(Beginning of DATASET RECORDS)
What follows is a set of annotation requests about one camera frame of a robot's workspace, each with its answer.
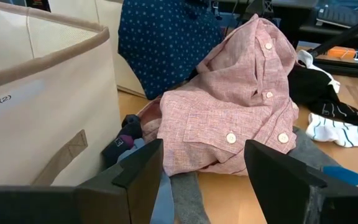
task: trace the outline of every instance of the white button
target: white button
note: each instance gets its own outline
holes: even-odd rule
[[[229,133],[226,136],[226,141],[230,144],[233,144],[236,142],[236,136],[233,133]]]
[[[281,134],[278,135],[278,140],[281,143],[287,143],[289,141],[289,138],[288,138],[287,134],[281,133]]]
[[[270,50],[273,47],[273,45],[271,43],[267,43],[265,44],[265,47],[267,50]]]
[[[267,97],[267,98],[270,98],[270,97],[272,97],[272,96],[273,96],[273,93],[272,93],[272,92],[266,93],[266,97]]]

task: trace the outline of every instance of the black and white striped fabric
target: black and white striped fabric
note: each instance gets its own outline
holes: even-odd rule
[[[306,134],[315,141],[333,141],[343,147],[358,147],[358,126],[309,114]]]
[[[290,97],[312,113],[358,126],[358,109],[342,103],[329,82],[331,79],[323,72],[294,66],[288,75]]]

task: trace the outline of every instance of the linen shirt
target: linen shirt
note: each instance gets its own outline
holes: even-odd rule
[[[232,31],[197,66],[199,75],[163,94],[161,119],[143,126],[150,136],[159,124],[165,172],[247,175],[247,139],[282,153],[293,149],[298,107],[287,75],[295,60],[291,44],[268,20],[255,15]]]

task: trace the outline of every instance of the blue object
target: blue object
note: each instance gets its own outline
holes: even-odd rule
[[[213,47],[221,28],[209,0],[125,0],[119,54],[149,100],[186,80]]]
[[[358,173],[339,166],[324,166],[323,173],[351,185],[358,185]]]
[[[136,139],[134,141],[134,147],[122,153],[118,157],[118,161],[123,160],[144,145],[145,142],[143,139]],[[150,224],[172,224],[174,218],[175,211],[173,207],[171,181],[168,175],[162,171],[160,187],[158,188]]]

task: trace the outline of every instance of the wooden surface
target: wooden surface
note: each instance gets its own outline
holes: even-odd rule
[[[335,79],[341,83],[341,101],[358,108],[358,78],[335,76]],[[128,113],[137,113],[147,102],[144,98],[120,92],[121,119]],[[305,130],[308,114],[309,111],[301,107],[295,126]],[[344,148],[333,142],[315,143],[342,166],[358,172],[358,147]],[[266,223],[248,177],[210,173],[199,173],[198,177],[204,207],[212,224]]]
(End of DATASET RECORDS)
• TASK BRIEF
Nothing but the lines from the one that contains "task: trace the outline of every instance of the wooden" through the last line of the entries should appear in your reply, each repeated exactly.

• EXPECTED ANSWER
task: trace the outline of every instance of the wooden surface
target: wooden surface
note: each instance gets its own outline
holes: even-odd rule
[[[335,79],[341,83],[341,101],[358,108],[358,78],[335,76]],[[128,113],[137,113],[147,102],[144,98],[120,92],[121,119]],[[305,130],[308,114],[309,111],[301,107],[295,126]],[[344,148],[333,142],[315,143],[342,166],[358,172],[358,147]],[[266,223],[248,177],[210,173],[199,173],[198,177],[204,207],[212,224]]]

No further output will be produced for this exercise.